▶ **EXERCISE OBJECTIVE**
Would you copy every line of the listing below that includes the word "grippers"?

▶ **INFORMATION SHOWN**
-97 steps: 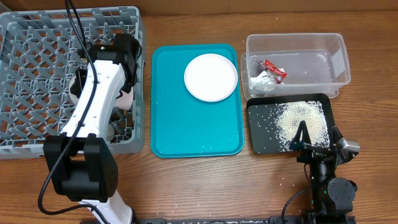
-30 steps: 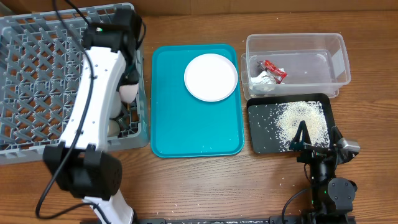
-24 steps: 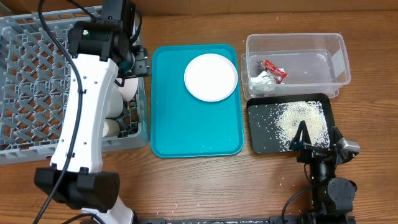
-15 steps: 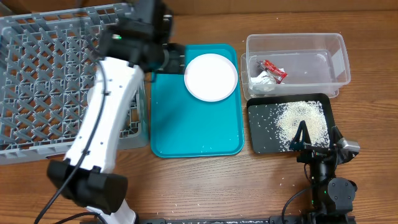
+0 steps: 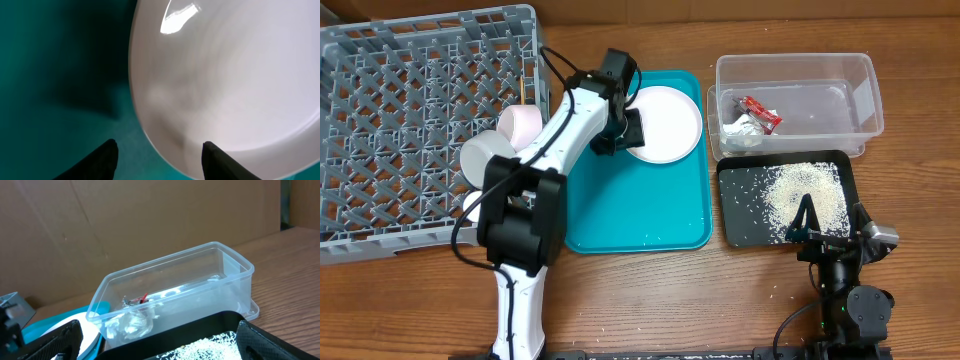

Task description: Sort waste into correct bins and load items into the dishwasher

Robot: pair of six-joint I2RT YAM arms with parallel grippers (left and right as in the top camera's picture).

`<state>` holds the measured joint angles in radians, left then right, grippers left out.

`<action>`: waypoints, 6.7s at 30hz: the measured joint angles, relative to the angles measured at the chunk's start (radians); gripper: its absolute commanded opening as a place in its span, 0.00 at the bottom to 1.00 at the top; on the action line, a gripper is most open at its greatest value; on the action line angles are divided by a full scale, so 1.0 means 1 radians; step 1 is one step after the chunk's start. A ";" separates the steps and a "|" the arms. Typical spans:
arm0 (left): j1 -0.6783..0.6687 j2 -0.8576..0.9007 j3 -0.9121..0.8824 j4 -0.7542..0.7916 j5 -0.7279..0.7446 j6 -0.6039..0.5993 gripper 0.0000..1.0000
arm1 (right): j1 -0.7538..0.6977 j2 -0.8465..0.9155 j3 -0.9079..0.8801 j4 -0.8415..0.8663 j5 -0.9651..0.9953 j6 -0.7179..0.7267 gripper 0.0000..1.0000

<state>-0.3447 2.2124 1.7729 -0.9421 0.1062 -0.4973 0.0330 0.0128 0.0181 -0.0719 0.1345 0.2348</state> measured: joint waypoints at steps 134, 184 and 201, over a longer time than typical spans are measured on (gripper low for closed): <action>0.130 -2.080 -1.313 0.638 -0.163 0.401 1.00 | 0.000 0.000 0.000 0.000 0.000 0.000 1.00; 0.130 -2.197 -1.741 0.832 -0.163 0.401 1.00 | 0.000 0.000 0.000 0.000 0.000 0.001 1.00; 0.130 -2.197 -1.741 0.831 -0.163 0.401 1.00 | 0.000 0.000 0.000 0.000 0.000 0.000 1.00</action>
<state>-0.2150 0.0151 0.0322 -0.1108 -0.0566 -0.0967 0.0326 0.0128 0.0181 -0.0715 0.1345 0.2352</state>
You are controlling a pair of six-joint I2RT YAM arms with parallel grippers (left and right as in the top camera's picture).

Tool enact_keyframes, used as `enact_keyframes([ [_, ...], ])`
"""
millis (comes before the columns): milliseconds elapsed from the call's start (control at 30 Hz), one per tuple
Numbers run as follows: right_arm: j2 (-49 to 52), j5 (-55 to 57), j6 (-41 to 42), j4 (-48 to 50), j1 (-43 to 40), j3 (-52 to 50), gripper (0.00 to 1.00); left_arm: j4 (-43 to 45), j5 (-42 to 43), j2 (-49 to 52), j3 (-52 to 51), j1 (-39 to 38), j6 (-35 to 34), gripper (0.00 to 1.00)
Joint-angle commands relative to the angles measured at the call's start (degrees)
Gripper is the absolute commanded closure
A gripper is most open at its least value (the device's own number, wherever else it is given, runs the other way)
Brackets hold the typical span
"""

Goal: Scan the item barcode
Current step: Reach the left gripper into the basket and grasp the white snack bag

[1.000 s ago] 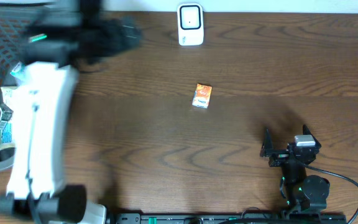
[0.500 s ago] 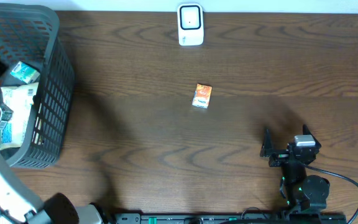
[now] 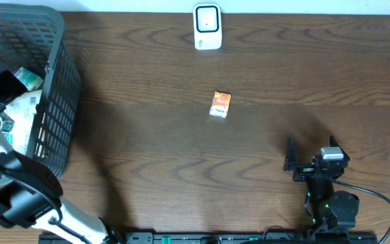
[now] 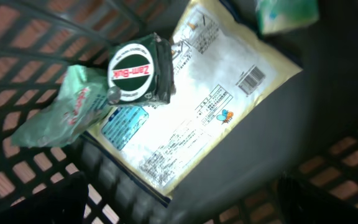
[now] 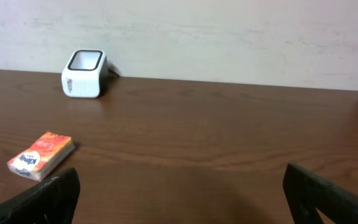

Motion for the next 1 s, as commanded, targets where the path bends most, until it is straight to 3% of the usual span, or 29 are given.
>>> enact_keyframes([
  [0,-0.24,0.46,0.59,-0.20,0.28,-0.07,0.01,-0.09,-1.14,4.42,-1.38,0.13,4.44,0.04],
  [200,-0.24,0.46,0.59,-0.20,0.28,-0.07,0.01,-0.04,-5.53,10.23,-2.64,-0.37,5.77,0.04],
  [600,-0.24,0.46,0.59,-0.20,0.28,-0.07,0.01,7.04,-13.33,10.84,-3.65,-8.55,7.93,0.04],
  [800,-0.24,0.46,0.59,-0.20,0.28,-0.07,0.01,12.92,-14.34,10.84,-10.40,-8.76,8.02,0.04],
  [967,-0.24,0.46,0.59,-0.20,0.28,-0.07,0.01,17.00,-21.40,10.84,-15.61,-8.15,8.17,0.04],
])
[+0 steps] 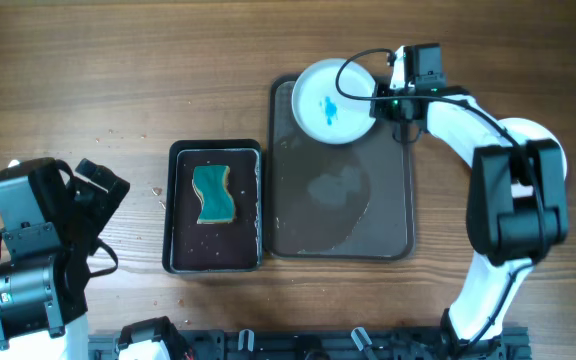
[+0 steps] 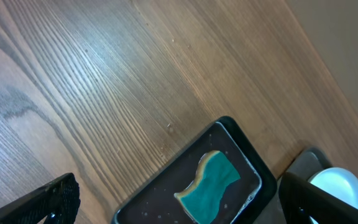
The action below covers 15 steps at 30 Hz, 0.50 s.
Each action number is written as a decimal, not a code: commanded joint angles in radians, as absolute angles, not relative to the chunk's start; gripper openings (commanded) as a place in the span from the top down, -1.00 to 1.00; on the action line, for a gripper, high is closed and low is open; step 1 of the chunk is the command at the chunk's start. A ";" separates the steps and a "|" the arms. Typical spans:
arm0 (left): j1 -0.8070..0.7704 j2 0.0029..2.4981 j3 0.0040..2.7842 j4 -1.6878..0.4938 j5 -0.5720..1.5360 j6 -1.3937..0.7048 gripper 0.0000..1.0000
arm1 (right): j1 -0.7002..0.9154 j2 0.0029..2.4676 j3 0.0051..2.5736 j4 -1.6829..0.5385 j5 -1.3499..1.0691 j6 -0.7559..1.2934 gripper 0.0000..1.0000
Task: Clean dirty plates on tray and stack at the side
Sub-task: 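Move the right gripper back and grasp the last plate's rim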
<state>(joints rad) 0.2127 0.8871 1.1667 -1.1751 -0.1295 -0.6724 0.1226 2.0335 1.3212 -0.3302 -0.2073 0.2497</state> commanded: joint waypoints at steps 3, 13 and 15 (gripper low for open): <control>0.222 0.886 1.186 -1.176 -0.124 -0.689 -1.00 | 0.123 1.732 1.318 -0.535 -0.263 0.265 0.91; 0.222 0.886 1.186 -1.176 -0.124 -0.690 -1.00 | 0.138 1.535 1.248 -1.026 -0.245 0.473 0.92; 0.222 0.886 1.186 -1.175 -0.124 -0.690 -1.00 | 0.152 1.535 1.153 -1.001 -0.250 0.544 0.91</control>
<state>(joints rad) 0.2127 0.8871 1.1667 -1.1751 -0.1295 -0.6724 0.1287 1.5146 1.2736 -1.0088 -0.2398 0.4133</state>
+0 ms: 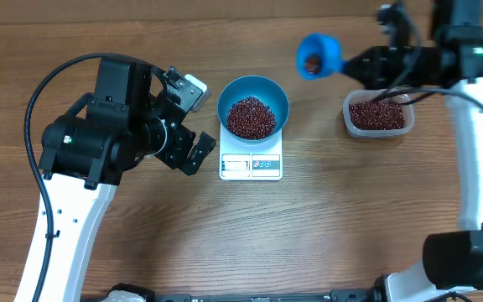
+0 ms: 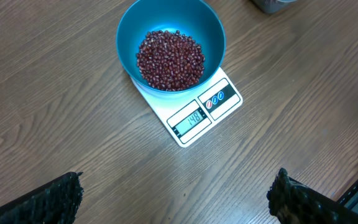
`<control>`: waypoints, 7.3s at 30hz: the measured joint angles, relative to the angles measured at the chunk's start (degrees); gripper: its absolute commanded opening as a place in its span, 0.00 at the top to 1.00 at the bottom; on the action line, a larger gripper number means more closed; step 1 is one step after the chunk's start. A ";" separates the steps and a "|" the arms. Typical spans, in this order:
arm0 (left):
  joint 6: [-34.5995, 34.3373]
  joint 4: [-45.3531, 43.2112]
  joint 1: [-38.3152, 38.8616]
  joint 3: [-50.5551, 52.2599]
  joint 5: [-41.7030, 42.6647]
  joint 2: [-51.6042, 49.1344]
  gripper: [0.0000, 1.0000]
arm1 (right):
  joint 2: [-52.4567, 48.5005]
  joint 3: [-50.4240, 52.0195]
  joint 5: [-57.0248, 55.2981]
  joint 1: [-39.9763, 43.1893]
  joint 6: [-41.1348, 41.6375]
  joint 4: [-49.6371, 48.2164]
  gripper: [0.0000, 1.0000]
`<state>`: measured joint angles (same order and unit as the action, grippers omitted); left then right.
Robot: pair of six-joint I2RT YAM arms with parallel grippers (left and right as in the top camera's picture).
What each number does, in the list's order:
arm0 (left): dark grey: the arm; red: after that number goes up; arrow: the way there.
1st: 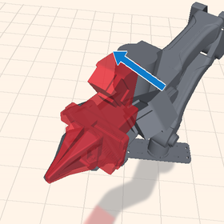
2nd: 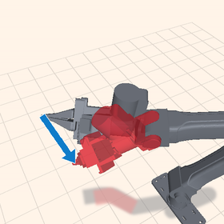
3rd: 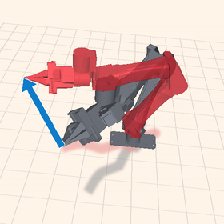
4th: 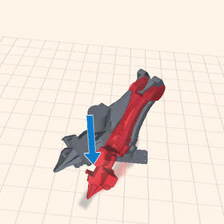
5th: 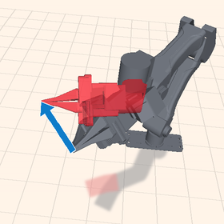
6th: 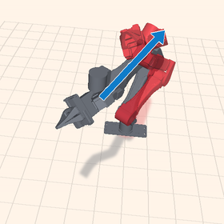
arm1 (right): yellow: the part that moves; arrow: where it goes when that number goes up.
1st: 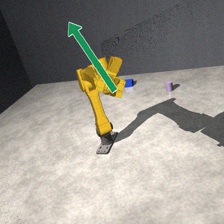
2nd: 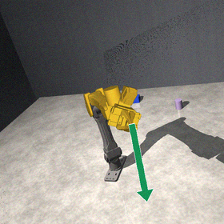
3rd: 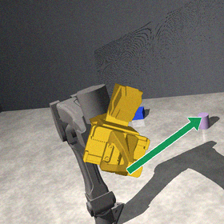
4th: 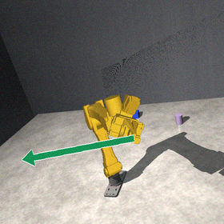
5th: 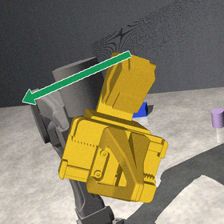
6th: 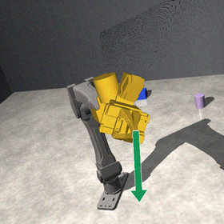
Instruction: Scoop item into bowl and weigh 150g on scale
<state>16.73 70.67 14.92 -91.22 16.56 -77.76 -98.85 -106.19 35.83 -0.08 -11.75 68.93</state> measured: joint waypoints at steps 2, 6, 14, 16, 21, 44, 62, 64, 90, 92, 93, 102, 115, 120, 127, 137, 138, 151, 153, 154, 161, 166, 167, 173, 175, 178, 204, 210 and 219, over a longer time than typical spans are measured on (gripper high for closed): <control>-0.02 0.02 0.00 0.00 0.00 0.00 0.00 | 0.00 0.00 -0.11 -4.28 0.20 -0.90 0.96; 0.00 0.02 0.00 0.00 0.00 0.00 0.00 | 0.00 0.00 -5.05 -10.36 0.81 -1.20 0.96; 0.00 0.00 0.00 0.00 0.00 0.00 0.00 | 0.00 0.00 -15.21 -16.33 -1.03 -0.83 0.96; 0.00 0.00 0.00 0.00 0.00 0.00 0.00 | 0.00 0.00 -16.79 -17.70 -2.23 -0.70 0.96; -0.02 0.02 0.00 0.00 0.00 0.00 0.00 | 0.00 0.00 -18.95 -20.35 -5.14 -0.79 0.96; -0.02 0.02 0.00 0.00 0.00 0.00 0.00 | 0.00 0.00 -19.34 -20.72 -14.34 -0.76 0.96; 0.00 0.02 0.00 0.00 0.00 0.00 0.00 | 0.00 0.00 -19.76 -20.96 -17.92 -0.79 0.96; 0.00 0.02 0.00 0.00 0.00 0.00 0.00 | 0.00 0.00 -19.76 -20.98 -17.92 -0.74 0.96; -0.02 0.02 0.00 0.00 0.00 0.00 0.00 | 0.00 0.00 4.28 -2.58 -3.10 -2.45 0.96; 0.00 0.00 0.00 0.00 0.00 0.00 0.01 | 0.00 0.00 10.60 3.19 -2.14 -2.49 0.96; -0.02 0.02 0.00 0.00 0.00 0.00 0.00 | 0.00 0.00 14.32 6.69 -1.73 -2.49 0.96; 0.00 0.00 0.00 0.00 0.00 0.00 0.01 | 0.00 2.45 35.26 33.07 2.99 2.82 0.96; 0.00 0.02 0.00 0.00 0.00 0.00 0.00 | 0.00 5.35 22.51 36.94 3.15 13.00 0.96; 0.00 0.02 0.00 0.00 0.00 0.00 0.00 | 0.00 5.35 9.99 33.44 4.09 12.90 0.96; 0.00 0.02 0.00 0.00 0.00 0.00 0.01 | 0.00 5.35 -10.40 19.21 7.74 10.62 0.96; 0.00 0.00 0.00 0.00 0.00 0.00 0.01 | -0.04 5.35 -40.96 5.05 15.91 8.33 0.96; -0.02 0.02 0.00 0.00 0.00 0.00 0.00 | -0.04 5.35 -43.76 3.80 16.46 8.00 0.96; 0.00 0.00 0.00 0.00 0.00 0.00 0.00 | -0.04 5.35 -57.48 -5.11 18.16 7.78 0.96; 0.00 0.00 0.00 0.00 0.00 0.00 0.00 | -0.04 5.35 -57.94 -5.33 18.16 8.04 0.96; 0.00 0.00 0.00 0.00 0.00 0.00 0.00 | -0.04 5.35 -58.14 -5.57 18.16 8.11 0.96; 0.00 0.00 0.00 0.00 0.00 0.00 0.00 | -0.04 5.35 -58.69 -6.12 17.94 8.17 0.96; 0.00 0.02 0.00 0.00 0.00 0.00 0.00 | -0.04 5.35 -54.62 -6.12 16.85 7.10 0.96; 0.00 0.00 0.00 0.00 0.00 0.00 0.00 | -0.04 5.35 -52.39 -6.12 16.24 6.51 0.96; 0.00 0.02 0.00 0.00 0.00 0.00 0.00 | -0.04 4.52 -41.31 -8.04 10.86 2.80 0.96; 0.00 0.02 0.00 0.00 0.00 0.00 0.00 | 0.07 2.89 -38.69 -10.60 7.72 1.27 0.96; 0.00 0.02 0.00 0.00 0.00 0.00 0.01 | 0.66 2.05 -34.93 -14.78 3.41 0.09 0.96; 0.00 0.02 0.00 0.00 0.00 0.00 0.00 | -5.18 3.45 -29.49 -27.69 -8.68 -0.98 0.96; 0.00 0.02 0.00 0.00 0.00 0.00 0.01 | -5.57 3.45 -32.33 -28.20 -8.96 -3.41 0.96; 0.00 0.02 0.00 0.00 0.00 0.00 0.00 | -7.85 3.63 -37.29 -29.81 -9.27 -4.87 0.96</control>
<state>16.73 70.70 14.92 -91.22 16.56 -77.76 -106.69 -102.56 -1.45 -29.89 -21.02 64.05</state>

▶ **REPLY TO THE EXERCISE**
Robot: pair of six-joint I2RT YAM arms with parallel grippers (left and right as in the top camera's picture).
`<state>` holds the measured joint angles in radians, left then right, grippers left out.
You are controlling a pair of six-joint I2RT YAM arms with parallel grippers (left and right as in the top camera's picture).
`<state>`: measured joint angles (same order and unit as the action, grippers omitted); left then right.
Robot: pair of six-joint I2RT YAM arms with parallel grippers (left and right as in the top camera's picture).

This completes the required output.